We are a fast-growing, venture-backed startup composed of ex-FAANG researchers and industry veterans. We offer a high-autonomy, high-impact environment, competitive compensation, and direct access to state-of-the-art H100 compute clusters.
Responsibilities
- Design, build, and deploy scalable LLM orchestration pipelines using LangChain, LlamaIndex, and custom agent frameworks.
- Fine-tune open-source foundation models (such as LLaMA, Mistral, and Mixtral) for highly specialized downstream tasks and domain-specific applications.
- Optimize model inference latency, throughput, and memory footprint utilizing TensorRT-LLM, vLLM, and advanced quantization techniques.
- Collaborate closely with product and core software engineering teams to seamlessly integrate AI agents into consumer-facing applications.
- Establish robust MLOps, CI/CD, and evaluation frameworks to monitor model drift, bias, and performance in real-time.

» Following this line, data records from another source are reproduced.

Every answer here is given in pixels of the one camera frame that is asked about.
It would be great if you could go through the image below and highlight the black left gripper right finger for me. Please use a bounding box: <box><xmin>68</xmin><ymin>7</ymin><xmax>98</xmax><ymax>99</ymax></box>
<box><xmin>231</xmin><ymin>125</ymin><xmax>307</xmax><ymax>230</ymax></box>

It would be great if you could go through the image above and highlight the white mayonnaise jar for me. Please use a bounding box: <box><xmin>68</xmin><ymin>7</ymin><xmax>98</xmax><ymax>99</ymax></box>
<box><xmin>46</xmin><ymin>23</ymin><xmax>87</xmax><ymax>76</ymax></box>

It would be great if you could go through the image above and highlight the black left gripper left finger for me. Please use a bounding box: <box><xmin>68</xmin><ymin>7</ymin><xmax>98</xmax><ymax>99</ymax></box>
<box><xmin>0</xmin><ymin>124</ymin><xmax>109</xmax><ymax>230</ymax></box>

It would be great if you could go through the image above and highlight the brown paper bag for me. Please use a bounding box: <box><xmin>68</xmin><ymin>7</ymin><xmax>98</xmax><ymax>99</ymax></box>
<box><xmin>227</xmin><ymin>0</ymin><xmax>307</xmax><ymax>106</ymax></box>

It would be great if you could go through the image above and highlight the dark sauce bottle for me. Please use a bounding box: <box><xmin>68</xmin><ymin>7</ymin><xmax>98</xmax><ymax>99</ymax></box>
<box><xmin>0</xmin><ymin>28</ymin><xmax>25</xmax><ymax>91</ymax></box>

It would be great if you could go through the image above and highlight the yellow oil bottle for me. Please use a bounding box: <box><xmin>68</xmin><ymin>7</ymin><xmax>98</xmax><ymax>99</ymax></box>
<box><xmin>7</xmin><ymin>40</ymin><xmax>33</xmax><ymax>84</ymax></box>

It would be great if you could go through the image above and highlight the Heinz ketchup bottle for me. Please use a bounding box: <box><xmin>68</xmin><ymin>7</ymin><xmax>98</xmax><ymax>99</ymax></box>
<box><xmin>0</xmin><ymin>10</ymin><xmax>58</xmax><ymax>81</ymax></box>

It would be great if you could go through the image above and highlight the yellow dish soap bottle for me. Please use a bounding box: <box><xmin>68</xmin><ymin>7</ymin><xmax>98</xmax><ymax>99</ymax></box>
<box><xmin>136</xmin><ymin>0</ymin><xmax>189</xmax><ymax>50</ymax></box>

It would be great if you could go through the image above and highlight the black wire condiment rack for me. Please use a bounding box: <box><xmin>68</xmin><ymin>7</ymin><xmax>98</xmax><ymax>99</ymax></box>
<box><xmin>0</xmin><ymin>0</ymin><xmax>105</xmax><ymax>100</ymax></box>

- Mentor junior machine learning engineers and champion software engineering best practices within the AI organization.
Qualifications
- Master’s or Ph.D. in Computer Science, Mathematics, or a highly quantitative field with a deep learning focus.
- 4+ years of professional software engineering experience, with at least 2 years deploying production-grade ML systems at scale.
- Deep, hands-on expertise with PyTorch, the Hugging Face ecosystem, and modern transformer-based architectures.
- Proven experience working with vector databases (e.g., Pinecone, Milvus, Qdrant) and implementing complex Retrieval-Augmented Generation (RAG) pipelines.
- Advanced proficiency in Python and solid experience with containerization (Docker, Kubernetes) and cloud platforms (AWS or GCP).
- Strong track record of optimizing distributed training runs and building high-performance APIs.